And miles to go before I sleep...

The poet, Robert Frost, once wrote words that may be the most repeated in the English language.

Whose woods these are I think I know.
His house is in the village, though;
He will not see me stopping here
To watch his woods fill up with snow.

My little horse must think it queer
To stop without a farmhouse near
Between the woods and frozen lake
The darkest evening of the year.

He gives his harness bells a shake
To ask if there is some mistake.
The only other sounds the sweep
Of easy wind and downy flake.

The woods are lovely, dark, and deep,
But I have promises to keep,
And miles to go before I sleep,
And miles to go before I sleep.

I have been saying that last line over and over to myself the past few days - and miles to go before I sleep - because I have one of those damned winter colds and there seems to be so much I want to do right now! There are family feasts to share, connecting times with loved ones and friends to be forged to say nothing of the books and writing that sit before me urging me to go deeper.

What's more, one of my recent blogs - my sermon notes for Sunday re: nourishing a faith for children - has caused a fascinating little stir and there is so much I want to say in reply. But my head is so damned heavy with congestion and my mind not a lot clearer so... there may indeed, be miles to go before I sleep but I'm gonna have to take a nap!

With, perhaps, this one caveat: my favorite theologian, Douglas John Hall, notes that it is a good thing that Christianity in the mainstream tradition is withering on the vine. It will give us a chance to die and be reborn into something more authentic. If George Barna's research is true, there may be a withering in the evangelical realm, too - and that will be a blessing in time as well. But all death is hard. I've been with enough people in the journey from life to life everlasting to know that even a good death is hard work.
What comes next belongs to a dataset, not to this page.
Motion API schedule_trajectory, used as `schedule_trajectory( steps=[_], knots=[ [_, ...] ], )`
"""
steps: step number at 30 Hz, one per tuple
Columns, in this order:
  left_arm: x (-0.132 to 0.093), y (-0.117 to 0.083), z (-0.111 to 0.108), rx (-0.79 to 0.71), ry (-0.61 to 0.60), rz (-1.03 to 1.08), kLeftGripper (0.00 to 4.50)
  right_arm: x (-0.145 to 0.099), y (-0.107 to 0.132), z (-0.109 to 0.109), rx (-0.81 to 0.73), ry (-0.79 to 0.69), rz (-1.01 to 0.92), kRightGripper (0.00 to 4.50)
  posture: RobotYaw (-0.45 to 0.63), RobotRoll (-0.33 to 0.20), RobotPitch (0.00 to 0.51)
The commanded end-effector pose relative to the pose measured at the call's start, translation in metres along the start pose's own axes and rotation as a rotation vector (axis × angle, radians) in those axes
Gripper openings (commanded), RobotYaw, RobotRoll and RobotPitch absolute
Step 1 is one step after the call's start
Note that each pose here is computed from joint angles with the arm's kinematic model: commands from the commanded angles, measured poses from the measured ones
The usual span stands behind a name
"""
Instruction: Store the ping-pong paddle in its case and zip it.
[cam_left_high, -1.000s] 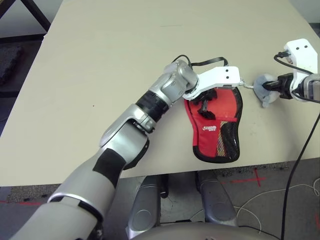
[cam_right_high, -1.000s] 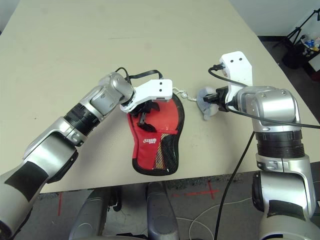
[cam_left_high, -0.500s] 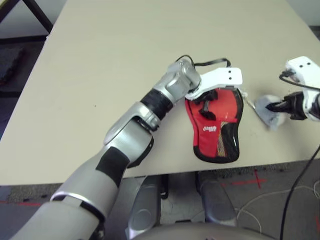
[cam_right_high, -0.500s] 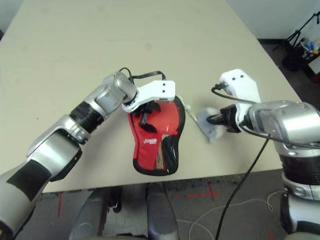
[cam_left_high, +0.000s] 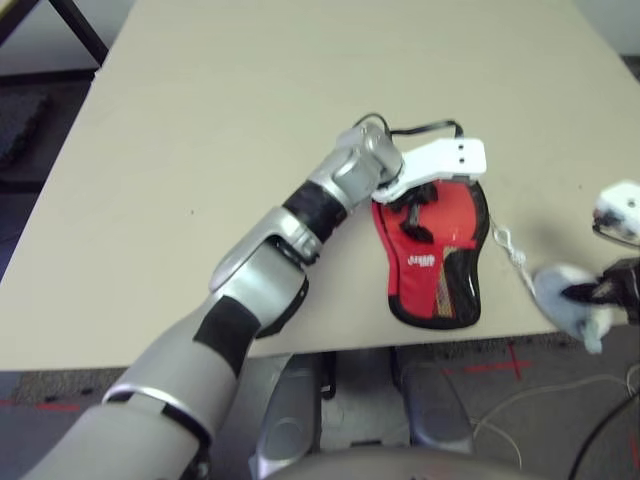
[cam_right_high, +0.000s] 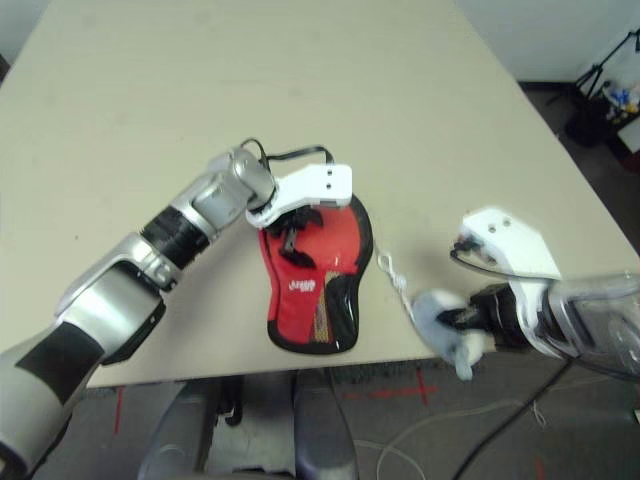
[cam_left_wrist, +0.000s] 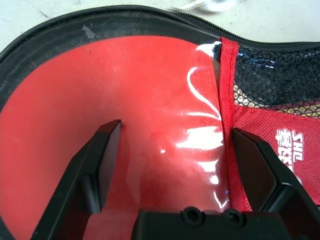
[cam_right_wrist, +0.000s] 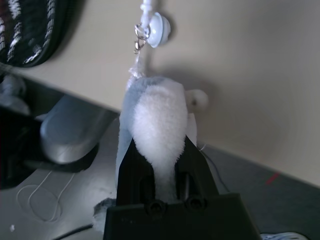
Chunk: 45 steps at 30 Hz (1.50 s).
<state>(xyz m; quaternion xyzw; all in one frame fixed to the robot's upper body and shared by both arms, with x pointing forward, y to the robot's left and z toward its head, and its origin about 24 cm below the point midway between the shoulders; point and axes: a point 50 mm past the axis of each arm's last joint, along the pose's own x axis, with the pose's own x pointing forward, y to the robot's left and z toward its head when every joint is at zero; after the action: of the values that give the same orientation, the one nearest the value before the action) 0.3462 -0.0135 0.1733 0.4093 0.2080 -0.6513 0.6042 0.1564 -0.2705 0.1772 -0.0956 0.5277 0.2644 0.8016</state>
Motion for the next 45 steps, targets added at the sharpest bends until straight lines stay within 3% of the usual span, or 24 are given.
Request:
schedule_trajectory(
  steps=[1, 8, 23, 28, 32, 33, 39, 44, 45],
  knots=[
    [0.029, -0.016, -0.047, -0.129, 0.161, -0.075, 4.5, 0.0, 0.017, -0.014, -0.007, 0.048, 0.075, 0.22, -0.24, 0.0, 0.323],
    [0.03, -0.016, -0.05, -0.128, 0.162, -0.069, 4.5, 0.0, 0.031, -0.041, 0.038, 0.12, 0.107, 0.22, -0.24, 0.0, 0.318],
    [0.03, -0.014, -0.05, -0.13, 0.151, -0.052, 4.5, -0.001, 0.028, -0.063, 0.055, 0.229, 0.07, 0.22, -0.23, 0.0, 0.306],
    [0.03, -0.013, -0.047, -0.131, 0.127, -0.04, 4.5, 0.0, 0.023, -0.055, 0.035, 0.167, 0.063, 0.22, -0.23, 0.0, 0.303],
    [0.021, -0.008, -0.035, -0.13, 0.043, 0.005, 4.5, -0.016, 0.011, -0.03, 0.036, 0.053, 0.066, 0.22, -0.23, 0.0, 0.295],
    [0.015, -0.007, -0.03, -0.141, 0.001, 0.009, 4.5, -0.024, 0.008, -0.018, 0.04, -0.003, 0.076, 0.94, -0.23, 0.0, 0.294],
    [-0.038, -0.001, 0.001, -0.268, -0.288, 0.044, 4.5, -0.076, -0.017, 0.053, 0.034, -0.422, 0.105, 2.85, -0.21, 0.0, 0.284],
    [-0.082, 0.021, -0.002, -0.429, -0.459, 0.281, 4.5, -0.07, -0.049, 0.098, 0.134, -0.768, 0.014, 4.4, -0.17, 0.0, 0.277],
    [-0.092, 0.029, -0.009, -0.473, -0.488, 0.382, 4.5, -0.063, -0.056, 0.106, 0.168, -0.828, -0.019, 4.45, -0.17, 0.0, 0.278]
  ],
)
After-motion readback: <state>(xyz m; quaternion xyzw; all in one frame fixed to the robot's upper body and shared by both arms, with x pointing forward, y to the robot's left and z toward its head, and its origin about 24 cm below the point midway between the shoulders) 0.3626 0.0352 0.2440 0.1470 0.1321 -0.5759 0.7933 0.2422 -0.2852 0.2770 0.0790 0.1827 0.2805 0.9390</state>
And filled with pain and sorrow and a great deal of confusion, too.

In many ways we in the once mainstream and now side-line churches are trying to both manage the death and journey into a birth at the same time - which is pretty exhausting at times, yes? No wonder Robert Frost keeps visiting me... I want to reply to those who are offended by religion - or scandalized by the hypocrisy of the church - that they are right in many ways. I also want to wrestle with the limits of their vision that are as narrowly fundamentalist and biased as those they decry. I think the shallow critiques of the New Atheists - Hitchens and Dawkins et all - are simply the ugly mirror to the crass and mean-spirited religious fundamentalists they vilify (often in the most ugly and ill-informed ways possible.) I think of Bertolt Brecht's late in life poem confession: "Forgive us for we became what we hated..."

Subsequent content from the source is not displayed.